Task details: Type out the data below in its entirety, exactly as given.

Extracted records:
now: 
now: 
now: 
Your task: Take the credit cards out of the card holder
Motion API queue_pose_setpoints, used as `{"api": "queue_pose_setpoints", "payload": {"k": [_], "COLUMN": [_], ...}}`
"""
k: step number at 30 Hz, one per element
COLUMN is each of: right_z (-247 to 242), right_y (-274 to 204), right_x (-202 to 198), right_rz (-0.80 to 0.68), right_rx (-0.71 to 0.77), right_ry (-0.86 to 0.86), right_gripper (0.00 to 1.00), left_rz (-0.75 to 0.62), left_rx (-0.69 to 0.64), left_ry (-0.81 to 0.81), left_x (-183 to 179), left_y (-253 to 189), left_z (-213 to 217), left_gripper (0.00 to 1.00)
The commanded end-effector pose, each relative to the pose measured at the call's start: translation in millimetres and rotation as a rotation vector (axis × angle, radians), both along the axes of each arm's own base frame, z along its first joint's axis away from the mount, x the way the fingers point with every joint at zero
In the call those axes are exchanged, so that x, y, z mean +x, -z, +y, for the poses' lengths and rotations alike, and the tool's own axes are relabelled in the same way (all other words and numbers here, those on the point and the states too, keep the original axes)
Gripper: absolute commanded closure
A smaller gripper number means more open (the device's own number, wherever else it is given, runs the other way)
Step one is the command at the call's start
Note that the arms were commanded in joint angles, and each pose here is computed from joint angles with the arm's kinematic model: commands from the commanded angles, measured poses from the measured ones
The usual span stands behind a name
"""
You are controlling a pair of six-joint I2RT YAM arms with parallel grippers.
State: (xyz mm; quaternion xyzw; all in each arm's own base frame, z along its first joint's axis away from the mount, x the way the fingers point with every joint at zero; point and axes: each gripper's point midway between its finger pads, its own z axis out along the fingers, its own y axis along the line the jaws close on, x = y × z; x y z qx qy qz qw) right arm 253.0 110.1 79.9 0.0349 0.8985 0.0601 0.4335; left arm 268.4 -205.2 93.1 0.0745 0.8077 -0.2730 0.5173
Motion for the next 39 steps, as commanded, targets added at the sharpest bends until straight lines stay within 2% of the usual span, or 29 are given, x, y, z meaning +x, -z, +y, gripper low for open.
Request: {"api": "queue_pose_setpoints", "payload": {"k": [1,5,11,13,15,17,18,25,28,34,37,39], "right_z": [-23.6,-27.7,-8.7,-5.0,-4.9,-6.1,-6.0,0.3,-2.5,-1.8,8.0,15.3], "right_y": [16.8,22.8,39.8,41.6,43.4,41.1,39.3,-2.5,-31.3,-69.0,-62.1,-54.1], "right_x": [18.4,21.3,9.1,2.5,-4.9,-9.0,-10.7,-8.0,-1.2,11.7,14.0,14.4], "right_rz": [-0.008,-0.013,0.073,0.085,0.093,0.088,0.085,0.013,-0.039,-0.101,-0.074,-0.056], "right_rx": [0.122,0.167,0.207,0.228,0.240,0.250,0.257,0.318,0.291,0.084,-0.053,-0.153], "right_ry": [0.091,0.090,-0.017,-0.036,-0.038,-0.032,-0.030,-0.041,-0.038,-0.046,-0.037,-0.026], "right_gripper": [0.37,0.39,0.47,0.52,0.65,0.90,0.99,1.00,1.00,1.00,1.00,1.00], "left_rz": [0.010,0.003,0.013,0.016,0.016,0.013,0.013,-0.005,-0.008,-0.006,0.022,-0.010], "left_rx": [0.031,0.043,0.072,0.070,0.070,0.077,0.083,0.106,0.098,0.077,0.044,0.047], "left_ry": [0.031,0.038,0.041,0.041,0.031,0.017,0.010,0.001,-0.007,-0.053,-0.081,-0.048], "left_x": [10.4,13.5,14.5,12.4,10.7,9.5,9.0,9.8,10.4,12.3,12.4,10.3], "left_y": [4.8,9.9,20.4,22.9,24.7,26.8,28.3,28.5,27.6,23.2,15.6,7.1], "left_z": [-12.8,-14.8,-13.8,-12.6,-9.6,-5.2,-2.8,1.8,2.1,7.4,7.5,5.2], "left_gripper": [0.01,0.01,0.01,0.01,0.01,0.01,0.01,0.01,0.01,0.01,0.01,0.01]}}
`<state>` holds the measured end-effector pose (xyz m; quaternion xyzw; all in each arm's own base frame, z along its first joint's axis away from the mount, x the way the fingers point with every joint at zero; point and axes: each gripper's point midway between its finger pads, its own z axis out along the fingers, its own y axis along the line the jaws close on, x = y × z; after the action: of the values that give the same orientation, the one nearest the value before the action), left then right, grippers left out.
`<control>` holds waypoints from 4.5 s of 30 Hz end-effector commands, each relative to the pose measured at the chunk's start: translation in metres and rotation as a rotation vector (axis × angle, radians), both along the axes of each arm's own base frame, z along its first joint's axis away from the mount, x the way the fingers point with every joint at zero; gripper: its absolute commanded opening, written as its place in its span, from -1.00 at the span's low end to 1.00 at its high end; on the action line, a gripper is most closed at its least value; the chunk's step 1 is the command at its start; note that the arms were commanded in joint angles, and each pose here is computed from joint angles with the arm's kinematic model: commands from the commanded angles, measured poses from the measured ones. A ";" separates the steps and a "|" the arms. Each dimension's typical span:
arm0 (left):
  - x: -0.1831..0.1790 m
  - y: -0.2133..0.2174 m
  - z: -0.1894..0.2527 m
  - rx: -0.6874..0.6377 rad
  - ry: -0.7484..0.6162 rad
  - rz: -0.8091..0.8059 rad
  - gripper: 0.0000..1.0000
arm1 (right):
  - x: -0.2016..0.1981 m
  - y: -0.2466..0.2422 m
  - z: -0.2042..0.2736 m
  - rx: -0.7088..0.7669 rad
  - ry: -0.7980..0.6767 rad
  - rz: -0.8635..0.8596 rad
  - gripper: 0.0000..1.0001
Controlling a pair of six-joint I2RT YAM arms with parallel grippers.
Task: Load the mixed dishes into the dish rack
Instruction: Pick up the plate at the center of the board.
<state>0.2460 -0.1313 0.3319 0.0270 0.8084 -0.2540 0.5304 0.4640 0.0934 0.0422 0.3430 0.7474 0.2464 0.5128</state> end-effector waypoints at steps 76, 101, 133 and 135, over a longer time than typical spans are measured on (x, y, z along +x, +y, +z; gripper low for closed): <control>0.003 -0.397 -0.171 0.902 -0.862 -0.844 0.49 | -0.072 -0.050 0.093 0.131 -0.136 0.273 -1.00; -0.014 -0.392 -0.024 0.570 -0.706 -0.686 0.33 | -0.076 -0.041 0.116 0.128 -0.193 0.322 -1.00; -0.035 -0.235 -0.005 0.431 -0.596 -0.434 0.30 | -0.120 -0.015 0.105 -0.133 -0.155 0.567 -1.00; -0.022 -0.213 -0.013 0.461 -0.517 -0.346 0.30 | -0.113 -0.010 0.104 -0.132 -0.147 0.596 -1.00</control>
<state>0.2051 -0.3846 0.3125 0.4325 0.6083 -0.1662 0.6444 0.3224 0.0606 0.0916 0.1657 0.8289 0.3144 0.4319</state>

Written solution:
now: 
now: 
now: 
Your task: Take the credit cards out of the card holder
Motion API queue_pose_setpoints, used as `{"api": "queue_pose_setpoints", "payload": {"k": [_], "COLUMN": [_], ...}}`
"""
k: step number at 30 Hz, one per element
COLUMN is each of: right_z (-247 to 242), right_y (-274 to 204), right_x (-202 to 198), right_rz (-0.80 to 0.68), right_rx (-0.71 to 0.77), right_ry (-0.86 to 0.86), right_gripper (0.00 to 1.00), left_rz (-0.75 to 0.62), left_rx (-0.69 to 0.64), left_ry (-0.81 to 0.81), left_x (-183 to 179), left_y (-253 to 189), left_z (-213 to 217), left_gripper (0.00 to 1.00)
The commanded end-effector pose, each relative to the pose measured at the call's start: translation in millimetres and rotation as a rotation vector (axis × angle, radians), both along the axes of each arm's own base frame, z along its first joint's axis away from the mount, x the way the fingers point with every joint at zero
In the call those axes are exchanged, so that x, y, z mean +x, -z, +y, for the poses' lengths and rotations alike, and the tool's own axes are relabelled in the same way (all other words and numbers here, those on the point and the states too, keep the original axes)
Gripper: absolute commanded closure
A smaller gripper number means more open (the device's own number, wherever else it is given, runs the other way)
Step one is the command at the call's start
Note that the arms were commanded in joint angles, and each pose here is computed from joint angles with the arm's kinematic model: commands from the commanded angles, measured poses from the measured ones
The usual span stands behind a name
"""
You are controlling a pair of six-joint I2RT YAM arms with parallel grippers.
State: (xyz mm; quaternion xyzw; all in each arm's own base frame, z along its first joint's axis away from the mount, x the way the fingers point with every joint at zero; point and axes: each gripper's point midway between its finger pads, its own z axis out along the fingers, its own y axis along the line the jaws close on, x = y × z; x y z qx qy qz qw) right arm 253.0 110.1 79.9 0.0349 0.8985 0.0601 0.4335; left arm 268.4 -205.2 93.1 0.0745 0.8077 -0.2730 0.5173
Motion for the next 39 steps, as commanded, targets added at the sharpest bends until straight lines stay within 2% of the usual span, or 29 are given, x, y, z meaning +x, -z, +y, gripper low for open.
Request: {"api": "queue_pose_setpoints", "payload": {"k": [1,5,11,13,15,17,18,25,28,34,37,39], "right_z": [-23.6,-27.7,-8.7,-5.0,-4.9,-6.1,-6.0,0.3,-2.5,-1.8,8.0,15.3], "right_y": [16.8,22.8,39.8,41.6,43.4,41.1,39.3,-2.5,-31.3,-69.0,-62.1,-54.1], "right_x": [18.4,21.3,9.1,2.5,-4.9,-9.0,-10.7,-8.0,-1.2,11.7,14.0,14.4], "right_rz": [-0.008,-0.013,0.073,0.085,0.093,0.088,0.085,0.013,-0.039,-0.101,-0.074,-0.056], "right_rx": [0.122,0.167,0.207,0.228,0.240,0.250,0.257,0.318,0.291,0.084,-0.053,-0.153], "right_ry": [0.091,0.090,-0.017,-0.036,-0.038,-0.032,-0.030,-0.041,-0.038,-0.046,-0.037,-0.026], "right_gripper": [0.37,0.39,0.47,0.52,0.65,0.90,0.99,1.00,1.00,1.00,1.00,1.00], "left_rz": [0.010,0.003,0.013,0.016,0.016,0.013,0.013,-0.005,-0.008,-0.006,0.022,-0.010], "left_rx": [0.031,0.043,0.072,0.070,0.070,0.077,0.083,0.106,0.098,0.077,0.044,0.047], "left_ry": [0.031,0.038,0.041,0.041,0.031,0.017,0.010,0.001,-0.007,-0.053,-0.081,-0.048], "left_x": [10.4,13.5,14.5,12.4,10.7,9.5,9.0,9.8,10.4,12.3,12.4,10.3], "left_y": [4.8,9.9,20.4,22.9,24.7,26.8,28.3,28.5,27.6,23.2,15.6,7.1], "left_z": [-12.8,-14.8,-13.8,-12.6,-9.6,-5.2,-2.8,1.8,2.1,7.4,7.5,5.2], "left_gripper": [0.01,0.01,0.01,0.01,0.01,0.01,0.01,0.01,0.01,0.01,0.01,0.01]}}
`<state>` holds the measured end-effector pose (xyz m; quaternion xyzw; all in each arm's own base frame, z along its first joint's axis away from the mount, x the way the fingers point with every joint at zero; point and axes: each gripper's point midway between its finger pads, its own z axis out along the fingers, its own y axis along the line the jaws close on, x = y × z; after the action: of the values that give the same orientation, the one nearest the value before the action), left then right, grippers left out.
`<control>` holds waypoints from 4.5 s of 30 Hz end-effector commands, each relative to the pose measured at the chunk's start: translation in metres and rotation as a rotation vector (axis × angle, radians), both along the axes of each arm's own base frame, z along its first joint's axis away from the mount, x the way the fingers point with every joint at zero; gripper: its absolute commanded opening, written as its place in its span, from -1.00 at the span's low end to 1.00 at its high end; on the action line, a gripper is most closed at its least value; the chunk's step 1 is the command at its start; note that the arms were commanded in joint angles, and each pose here is computed from joint angles with the arm's kinematic model: commands from the commanded angles, measured poses from the measured ones. A ";" separates the steps and a "|" the arms. Each dimension's typical span:
arm0 (left):
  - x: -0.1831..0.1790 m
  - y: -0.2133..0.2174 m
  - z: -0.1894..0.2527 m
  - rx: -0.6874..0.6377 rad
  - ry: -0.7484..0.6162 rad
  - rz: -0.8091..0.8059 rad
  - gripper: 0.0000..1.0000
arm1 (right):
  - x: -0.2016..0.1981 m
  - y: -0.2466..0.2422 m
  - z: -0.2042..0.2736 m
  - rx: -0.7088..0.7669 rad
  - ry: -0.7980..0.6767 rad
  - rz: -0.8635..0.8596 rad
  - gripper: 0.0000..1.0001
Controlling a pair of six-joint I2RT YAM arms with parallel grippers.
Task: Load the mixed dishes into the dish rack
Instruction: Pick up the plate at the center of the board.
<state>0.2460 -0.1313 0.3319 0.0270 0.8084 -0.2540 0.5304 0.4640 0.0934 0.0422 0.3430 0.7474 0.2464 0.5128</state> end-effector waypoints at steps 76, 101, 133 and 135, over a longer time than typical spans are measured on (x, y, z along +x, +y, +z; gripper low for closed): <control>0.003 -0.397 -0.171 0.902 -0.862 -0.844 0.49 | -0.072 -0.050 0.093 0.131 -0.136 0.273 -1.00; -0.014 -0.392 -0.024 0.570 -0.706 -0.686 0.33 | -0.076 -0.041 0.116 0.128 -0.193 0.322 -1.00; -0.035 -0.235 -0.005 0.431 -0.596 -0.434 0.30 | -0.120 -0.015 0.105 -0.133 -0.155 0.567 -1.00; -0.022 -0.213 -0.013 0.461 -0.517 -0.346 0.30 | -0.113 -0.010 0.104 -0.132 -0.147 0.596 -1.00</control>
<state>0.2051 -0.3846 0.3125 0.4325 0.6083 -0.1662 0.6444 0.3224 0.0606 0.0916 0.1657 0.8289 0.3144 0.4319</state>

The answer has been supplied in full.